*Task input*.
*-*-*

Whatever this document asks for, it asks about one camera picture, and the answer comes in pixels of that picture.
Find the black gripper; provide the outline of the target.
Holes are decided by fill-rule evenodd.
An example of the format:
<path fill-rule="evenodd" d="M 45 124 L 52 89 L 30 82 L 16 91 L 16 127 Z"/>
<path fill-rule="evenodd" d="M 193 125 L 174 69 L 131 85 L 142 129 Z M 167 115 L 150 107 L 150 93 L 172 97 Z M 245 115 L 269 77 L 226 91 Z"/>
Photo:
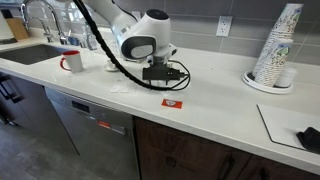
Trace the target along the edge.
<path fill-rule="evenodd" d="M 167 66 L 151 66 L 142 71 L 143 80 L 179 80 L 179 71 Z"/>

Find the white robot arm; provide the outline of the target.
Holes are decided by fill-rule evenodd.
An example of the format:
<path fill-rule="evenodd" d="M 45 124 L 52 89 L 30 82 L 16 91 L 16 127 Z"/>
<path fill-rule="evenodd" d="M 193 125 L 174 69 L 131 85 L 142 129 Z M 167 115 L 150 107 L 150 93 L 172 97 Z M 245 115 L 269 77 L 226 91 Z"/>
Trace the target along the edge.
<path fill-rule="evenodd" d="M 111 53 L 89 14 L 87 6 L 109 23 L 119 51 L 125 59 L 151 59 L 151 65 L 142 69 L 143 80 L 170 81 L 181 78 L 181 72 L 178 69 L 167 66 L 167 62 L 177 49 L 170 43 L 171 22 L 170 17 L 164 11 L 149 9 L 140 20 L 137 20 L 133 15 L 121 9 L 114 0 L 58 1 L 73 1 L 76 4 L 111 62 L 132 81 L 138 82 L 139 79 L 129 73 Z"/>

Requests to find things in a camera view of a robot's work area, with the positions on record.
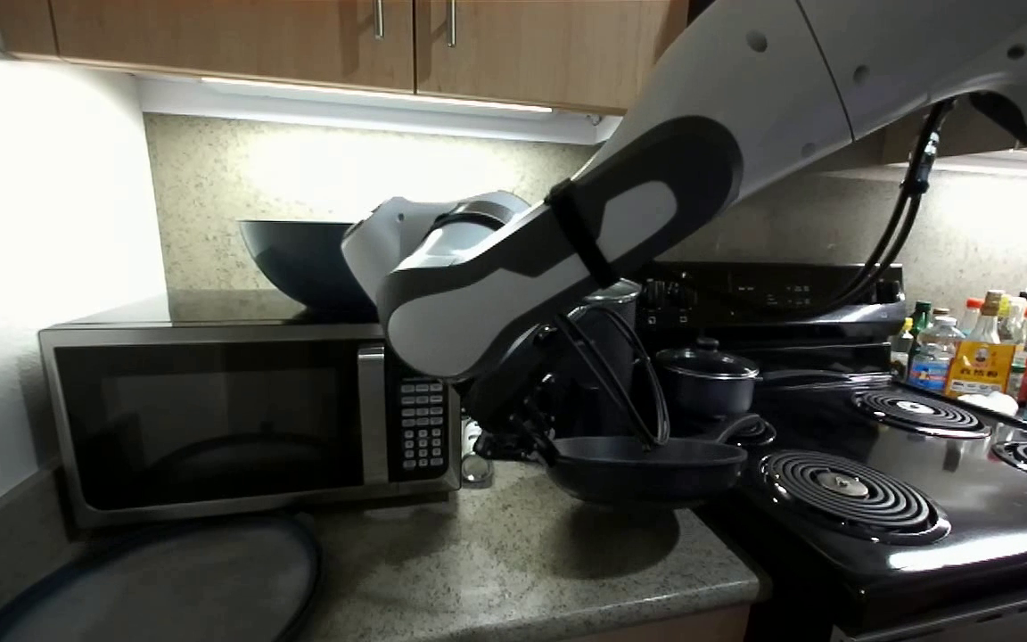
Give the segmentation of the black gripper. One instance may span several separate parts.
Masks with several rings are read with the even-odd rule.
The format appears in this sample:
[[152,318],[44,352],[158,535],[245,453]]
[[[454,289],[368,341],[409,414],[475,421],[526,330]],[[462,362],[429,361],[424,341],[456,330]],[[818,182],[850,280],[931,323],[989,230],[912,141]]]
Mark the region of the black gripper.
[[490,459],[553,459],[553,428],[572,389],[574,358],[560,327],[532,327],[505,358],[462,384],[466,417],[482,428]]

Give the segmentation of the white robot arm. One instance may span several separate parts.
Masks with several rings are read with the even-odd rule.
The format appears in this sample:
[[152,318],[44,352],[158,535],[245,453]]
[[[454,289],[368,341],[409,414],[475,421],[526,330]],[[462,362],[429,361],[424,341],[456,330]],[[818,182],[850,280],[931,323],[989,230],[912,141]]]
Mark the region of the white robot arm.
[[386,200],[347,228],[343,259],[393,352],[485,411],[555,368],[541,330],[588,292],[950,101],[1027,146],[1027,0],[713,0],[541,200],[500,216]]

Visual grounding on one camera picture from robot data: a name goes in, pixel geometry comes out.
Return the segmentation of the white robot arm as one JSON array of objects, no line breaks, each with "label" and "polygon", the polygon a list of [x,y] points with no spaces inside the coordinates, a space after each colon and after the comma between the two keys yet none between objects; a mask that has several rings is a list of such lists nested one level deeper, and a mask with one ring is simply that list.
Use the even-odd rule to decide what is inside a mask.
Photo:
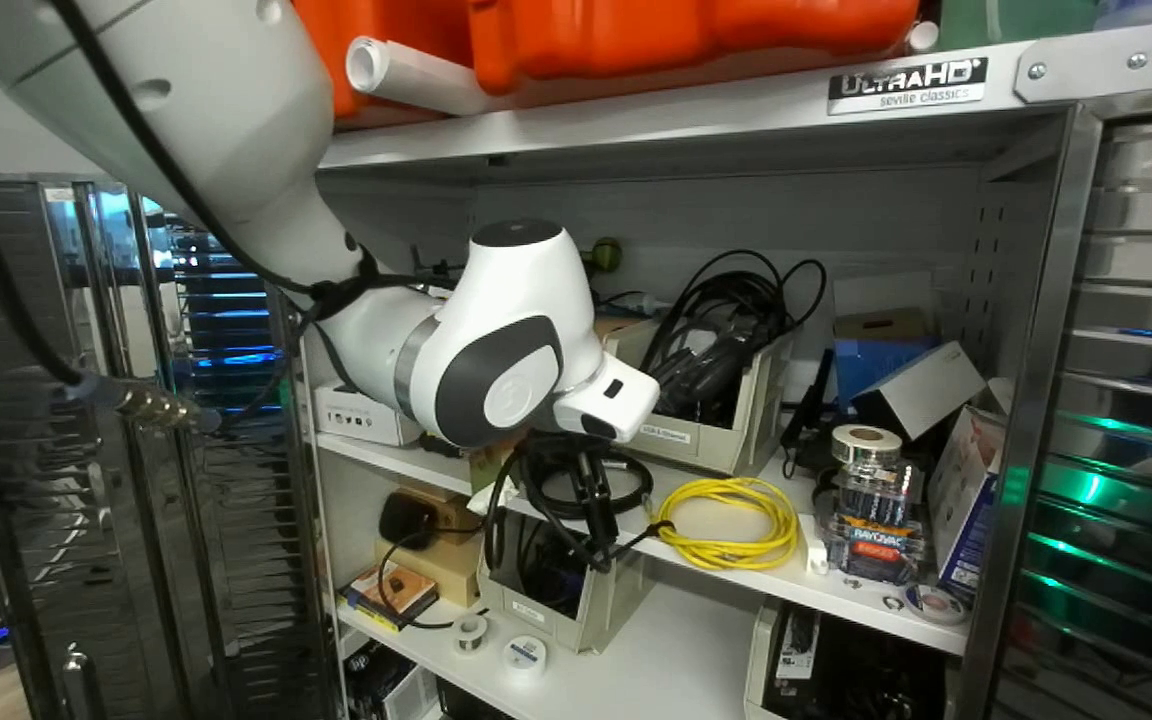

*-*-*

*Your task*. Could you restate every record above word for word, dropping the pictures?

*Answer section*.
Whatever this document asks for, it asks about one camera picture, and the answer comes in pixels of that picture.
Find the black gripper; provide the outline of the target.
Holes are decided by fill-rule evenodd.
An example of the format:
<path fill-rule="evenodd" d="M 45 124 L 52 89 L 30 82 L 16 91 L 16 127 Z"/>
<path fill-rule="evenodd" d="M 193 125 L 174 69 L 131 85 L 142 129 Z M 167 115 L 150 107 L 150 93 L 172 97 Z M 245 115 L 269 77 L 226 91 Z"/>
Photo:
Trace the target along the edge.
<path fill-rule="evenodd" d="M 167 66 L 151 66 L 142 71 L 143 80 L 179 80 L 179 71 Z"/>

Find the white robot arm; provide the outline of the target.
Holes are decided by fill-rule evenodd.
An example of the format:
<path fill-rule="evenodd" d="M 45 124 L 52 89 L 30 82 L 16 91 L 16 127 Z"/>
<path fill-rule="evenodd" d="M 193 125 L 174 69 L 131 85 L 142 129 Z M 167 115 L 150 107 L 150 93 L 172 97 Z M 245 115 L 269 77 L 226 91 Z"/>
Trace the target along the edge.
<path fill-rule="evenodd" d="M 111 53 L 89 14 L 87 6 L 109 23 L 119 51 L 125 59 L 151 59 L 151 65 L 142 69 L 143 80 L 170 81 L 181 78 L 181 72 L 178 69 L 167 66 L 167 62 L 177 49 L 170 43 L 171 22 L 170 17 L 164 11 L 149 9 L 140 20 L 137 20 L 133 15 L 121 9 L 114 0 L 58 1 L 73 1 L 76 4 L 111 62 L 132 81 L 138 82 L 139 79 L 129 73 Z"/>

Requests to find things in a camera view of a robot's work area, with the positions on record.
Give the segmentation of the black gripper. One instance may span several separate parts.
Masks with several rings are read with the even-odd rule.
The format appears in this sample:
[[152,318],[44,352],[158,535],[245,453]]
[[[454,289],[368,341],[409,414],[475,421],[526,330]],[[462,362],[429,361],[424,341],[456,330]],[[818,182],[850,280],[931,323],[989,230],[912,141]]]
Mark the region of the black gripper.
[[490,459],[553,459],[553,428],[572,389],[574,358],[560,327],[532,327],[505,358],[462,384],[466,417],[482,428]]

Give the segmentation of the white robot arm. One instance may span several separate parts.
Masks with several rings are read with the even-odd rule.
The format appears in this sample:
[[152,318],[44,352],[158,535],[245,453]]
[[[454,289],[368,341],[409,414],[475,421],[526,330]],[[462,362],[429,361],[424,341],[456,330]],[[818,182],[850,280],[931,323],[989,230],[912,141]]]
Mark the region of the white robot arm.
[[386,200],[347,228],[343,259],[393,352],[485,411],[555,368],[541,330],[588,292],[950,101],[1027,146],[1027,0],[713,0],[541,200],[500,216]]

Visual grounding on one camera picture from robot data: a name goes in, pixel geometry comes out.
Return the segmentation of the white robot arm as one JSON array of objects, no line breaks, each with "label" and "polygon", the polygon a list of [x,y] points with no spaces inside the coordinates, a space after each colon and after the comma between the two keys yet none between objects; a mask that has several rings is a list of such lists nested one level deeper, and a mask with one ring is simply that list.
Use the even-odd rule to decide what is inside a mask.
Photo:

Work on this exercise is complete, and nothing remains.